### YOUR OBJECTIVE
Copy out all the lines of the data that hold the word "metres".

### STORED DATA
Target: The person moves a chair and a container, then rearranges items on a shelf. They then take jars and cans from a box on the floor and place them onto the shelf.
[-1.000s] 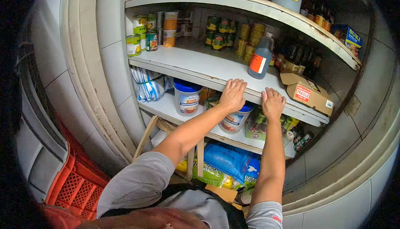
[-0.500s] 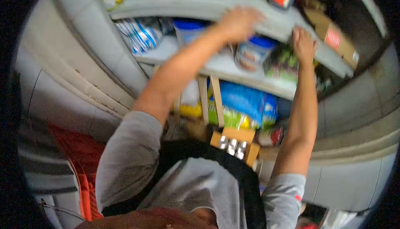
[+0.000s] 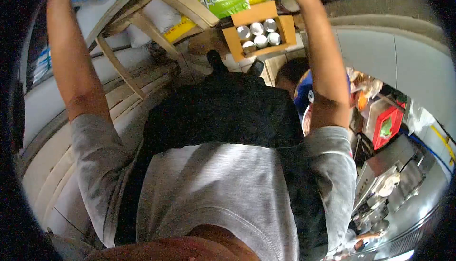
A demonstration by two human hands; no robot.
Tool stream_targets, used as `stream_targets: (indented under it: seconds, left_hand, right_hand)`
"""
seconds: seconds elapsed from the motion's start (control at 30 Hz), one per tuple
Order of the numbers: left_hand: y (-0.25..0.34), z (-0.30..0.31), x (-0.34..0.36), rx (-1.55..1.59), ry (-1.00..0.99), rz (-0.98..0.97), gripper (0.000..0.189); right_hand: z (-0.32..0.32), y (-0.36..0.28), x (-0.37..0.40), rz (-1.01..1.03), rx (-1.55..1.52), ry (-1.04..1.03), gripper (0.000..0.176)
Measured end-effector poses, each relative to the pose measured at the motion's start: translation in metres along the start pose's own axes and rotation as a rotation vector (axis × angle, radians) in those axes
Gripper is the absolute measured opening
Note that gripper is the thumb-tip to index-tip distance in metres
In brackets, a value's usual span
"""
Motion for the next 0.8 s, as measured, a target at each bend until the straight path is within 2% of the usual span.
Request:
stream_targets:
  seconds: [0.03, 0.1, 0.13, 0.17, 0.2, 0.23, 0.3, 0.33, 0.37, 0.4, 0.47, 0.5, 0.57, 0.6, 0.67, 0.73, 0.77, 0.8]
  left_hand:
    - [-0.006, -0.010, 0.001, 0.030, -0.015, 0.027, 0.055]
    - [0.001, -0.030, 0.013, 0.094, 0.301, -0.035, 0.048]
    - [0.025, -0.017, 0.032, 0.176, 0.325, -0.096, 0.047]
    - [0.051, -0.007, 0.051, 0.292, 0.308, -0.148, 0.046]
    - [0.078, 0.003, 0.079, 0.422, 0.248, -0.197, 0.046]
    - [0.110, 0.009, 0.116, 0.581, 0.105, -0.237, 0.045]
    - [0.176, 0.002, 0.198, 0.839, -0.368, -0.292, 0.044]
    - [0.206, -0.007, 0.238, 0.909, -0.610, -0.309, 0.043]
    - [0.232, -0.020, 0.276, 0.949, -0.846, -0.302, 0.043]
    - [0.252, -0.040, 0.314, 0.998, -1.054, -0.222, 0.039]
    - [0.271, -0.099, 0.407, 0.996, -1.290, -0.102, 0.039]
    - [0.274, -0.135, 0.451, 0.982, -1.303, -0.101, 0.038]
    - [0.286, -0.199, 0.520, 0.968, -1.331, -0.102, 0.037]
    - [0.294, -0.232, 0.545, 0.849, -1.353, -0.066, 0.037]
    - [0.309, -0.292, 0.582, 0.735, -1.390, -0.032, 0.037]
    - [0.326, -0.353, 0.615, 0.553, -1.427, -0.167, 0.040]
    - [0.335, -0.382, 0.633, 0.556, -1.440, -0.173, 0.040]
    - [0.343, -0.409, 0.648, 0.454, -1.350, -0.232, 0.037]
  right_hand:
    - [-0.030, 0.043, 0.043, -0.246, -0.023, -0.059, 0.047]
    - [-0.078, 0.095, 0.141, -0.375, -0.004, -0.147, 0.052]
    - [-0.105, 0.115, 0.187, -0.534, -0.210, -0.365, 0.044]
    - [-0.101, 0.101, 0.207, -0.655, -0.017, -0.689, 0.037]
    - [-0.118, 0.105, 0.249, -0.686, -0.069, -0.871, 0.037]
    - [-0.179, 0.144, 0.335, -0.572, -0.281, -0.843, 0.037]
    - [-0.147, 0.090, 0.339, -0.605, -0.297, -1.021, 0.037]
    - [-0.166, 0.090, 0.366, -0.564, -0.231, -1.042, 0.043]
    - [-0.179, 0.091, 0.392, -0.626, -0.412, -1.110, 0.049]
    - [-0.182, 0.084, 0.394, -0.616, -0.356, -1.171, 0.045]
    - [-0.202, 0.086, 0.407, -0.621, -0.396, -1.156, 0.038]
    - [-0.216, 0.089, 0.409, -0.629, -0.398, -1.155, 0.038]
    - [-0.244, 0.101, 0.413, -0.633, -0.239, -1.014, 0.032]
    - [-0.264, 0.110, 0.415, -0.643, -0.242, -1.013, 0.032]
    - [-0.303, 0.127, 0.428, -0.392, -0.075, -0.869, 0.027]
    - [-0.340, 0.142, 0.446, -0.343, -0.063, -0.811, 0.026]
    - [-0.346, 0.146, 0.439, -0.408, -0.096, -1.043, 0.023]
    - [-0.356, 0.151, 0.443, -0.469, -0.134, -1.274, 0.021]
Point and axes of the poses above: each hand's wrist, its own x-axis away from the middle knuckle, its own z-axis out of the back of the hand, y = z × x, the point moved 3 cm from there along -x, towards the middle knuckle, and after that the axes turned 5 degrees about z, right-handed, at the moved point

### TASK SOLUTION
Measured end-effector poses, each relative to the pose measured at the motion's start: translation in metres along the start pose's own axes and rotation as a rotation vector (axis × angle, radians) in those axes
Note that gripper is the thumb-tip to index-tip distance in metres

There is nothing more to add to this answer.